▶ [Problem description]
Search the records for "puzzle" and copy each line that holds it.

---------- Entries shown

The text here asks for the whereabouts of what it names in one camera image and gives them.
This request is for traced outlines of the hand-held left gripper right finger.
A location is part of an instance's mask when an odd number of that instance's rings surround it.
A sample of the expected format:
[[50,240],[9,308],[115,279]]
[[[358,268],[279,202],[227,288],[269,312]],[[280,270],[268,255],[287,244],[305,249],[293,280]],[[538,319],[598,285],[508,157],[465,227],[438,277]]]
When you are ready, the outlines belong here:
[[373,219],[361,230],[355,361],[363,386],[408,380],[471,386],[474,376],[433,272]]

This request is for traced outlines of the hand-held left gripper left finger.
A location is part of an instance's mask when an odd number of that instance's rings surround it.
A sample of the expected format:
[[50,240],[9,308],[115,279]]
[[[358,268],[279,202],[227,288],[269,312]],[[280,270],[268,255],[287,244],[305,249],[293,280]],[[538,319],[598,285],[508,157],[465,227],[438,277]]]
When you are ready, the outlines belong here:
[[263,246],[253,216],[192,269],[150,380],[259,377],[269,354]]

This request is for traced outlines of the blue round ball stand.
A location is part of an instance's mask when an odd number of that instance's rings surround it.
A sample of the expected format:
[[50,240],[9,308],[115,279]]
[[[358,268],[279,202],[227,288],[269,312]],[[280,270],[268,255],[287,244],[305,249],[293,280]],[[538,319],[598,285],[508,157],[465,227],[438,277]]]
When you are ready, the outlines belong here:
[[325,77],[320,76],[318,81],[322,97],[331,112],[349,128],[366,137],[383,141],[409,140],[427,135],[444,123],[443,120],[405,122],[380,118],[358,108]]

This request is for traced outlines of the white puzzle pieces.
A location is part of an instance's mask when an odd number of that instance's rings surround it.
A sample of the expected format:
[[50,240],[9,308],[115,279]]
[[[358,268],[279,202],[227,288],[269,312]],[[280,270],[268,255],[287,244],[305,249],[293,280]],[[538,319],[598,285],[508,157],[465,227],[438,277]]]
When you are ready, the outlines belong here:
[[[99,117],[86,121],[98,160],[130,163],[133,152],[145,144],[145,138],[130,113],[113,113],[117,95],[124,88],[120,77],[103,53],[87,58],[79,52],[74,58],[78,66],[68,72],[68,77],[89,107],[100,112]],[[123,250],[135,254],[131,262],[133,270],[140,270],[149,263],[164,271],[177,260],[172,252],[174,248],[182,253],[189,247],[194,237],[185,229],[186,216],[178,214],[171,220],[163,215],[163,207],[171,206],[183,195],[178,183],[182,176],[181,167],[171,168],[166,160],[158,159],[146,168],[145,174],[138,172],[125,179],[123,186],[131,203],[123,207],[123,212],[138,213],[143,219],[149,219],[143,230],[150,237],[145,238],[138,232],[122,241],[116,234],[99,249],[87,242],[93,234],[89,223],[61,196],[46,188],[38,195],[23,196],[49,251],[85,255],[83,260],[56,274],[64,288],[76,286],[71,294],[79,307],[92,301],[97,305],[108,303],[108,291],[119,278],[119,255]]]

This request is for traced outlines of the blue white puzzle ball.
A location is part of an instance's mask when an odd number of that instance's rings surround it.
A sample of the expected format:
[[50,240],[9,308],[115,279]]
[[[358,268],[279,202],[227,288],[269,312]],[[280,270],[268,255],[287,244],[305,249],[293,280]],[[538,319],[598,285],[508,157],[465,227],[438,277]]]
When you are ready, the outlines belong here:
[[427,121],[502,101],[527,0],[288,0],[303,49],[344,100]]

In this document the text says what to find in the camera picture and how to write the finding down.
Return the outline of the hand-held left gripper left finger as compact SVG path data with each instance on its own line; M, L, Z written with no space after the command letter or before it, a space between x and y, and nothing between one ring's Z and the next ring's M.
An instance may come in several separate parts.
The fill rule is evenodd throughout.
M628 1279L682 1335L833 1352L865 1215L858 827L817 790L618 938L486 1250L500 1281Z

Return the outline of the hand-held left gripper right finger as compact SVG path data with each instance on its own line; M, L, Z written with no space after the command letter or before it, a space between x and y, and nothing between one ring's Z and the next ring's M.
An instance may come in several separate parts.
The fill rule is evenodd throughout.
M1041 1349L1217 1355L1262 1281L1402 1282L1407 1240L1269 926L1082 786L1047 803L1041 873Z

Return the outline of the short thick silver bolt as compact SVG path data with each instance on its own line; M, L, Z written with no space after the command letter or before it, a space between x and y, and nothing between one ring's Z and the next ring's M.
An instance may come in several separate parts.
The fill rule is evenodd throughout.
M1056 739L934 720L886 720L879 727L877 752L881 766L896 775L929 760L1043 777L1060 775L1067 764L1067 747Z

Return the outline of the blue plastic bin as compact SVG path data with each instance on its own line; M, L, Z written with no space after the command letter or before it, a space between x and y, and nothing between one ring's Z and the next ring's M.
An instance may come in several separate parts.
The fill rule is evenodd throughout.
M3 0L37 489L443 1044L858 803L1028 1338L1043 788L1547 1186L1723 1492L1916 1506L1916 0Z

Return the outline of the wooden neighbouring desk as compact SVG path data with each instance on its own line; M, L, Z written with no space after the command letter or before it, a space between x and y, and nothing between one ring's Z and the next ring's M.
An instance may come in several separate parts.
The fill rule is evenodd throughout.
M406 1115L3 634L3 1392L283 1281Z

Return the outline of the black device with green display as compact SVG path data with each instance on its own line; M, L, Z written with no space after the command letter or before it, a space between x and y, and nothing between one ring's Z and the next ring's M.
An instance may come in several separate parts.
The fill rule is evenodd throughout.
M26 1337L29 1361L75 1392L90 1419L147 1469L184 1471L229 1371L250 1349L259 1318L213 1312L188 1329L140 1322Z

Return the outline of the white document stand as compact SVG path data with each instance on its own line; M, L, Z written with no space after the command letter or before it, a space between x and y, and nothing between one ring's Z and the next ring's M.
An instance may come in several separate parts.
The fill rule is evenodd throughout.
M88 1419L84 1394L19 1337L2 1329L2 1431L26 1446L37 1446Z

--------------------

▶ [Response area]
This request is for traced outlines of the white puzzle pieces.
This request is for traced outlines of the blue white puzzle ball.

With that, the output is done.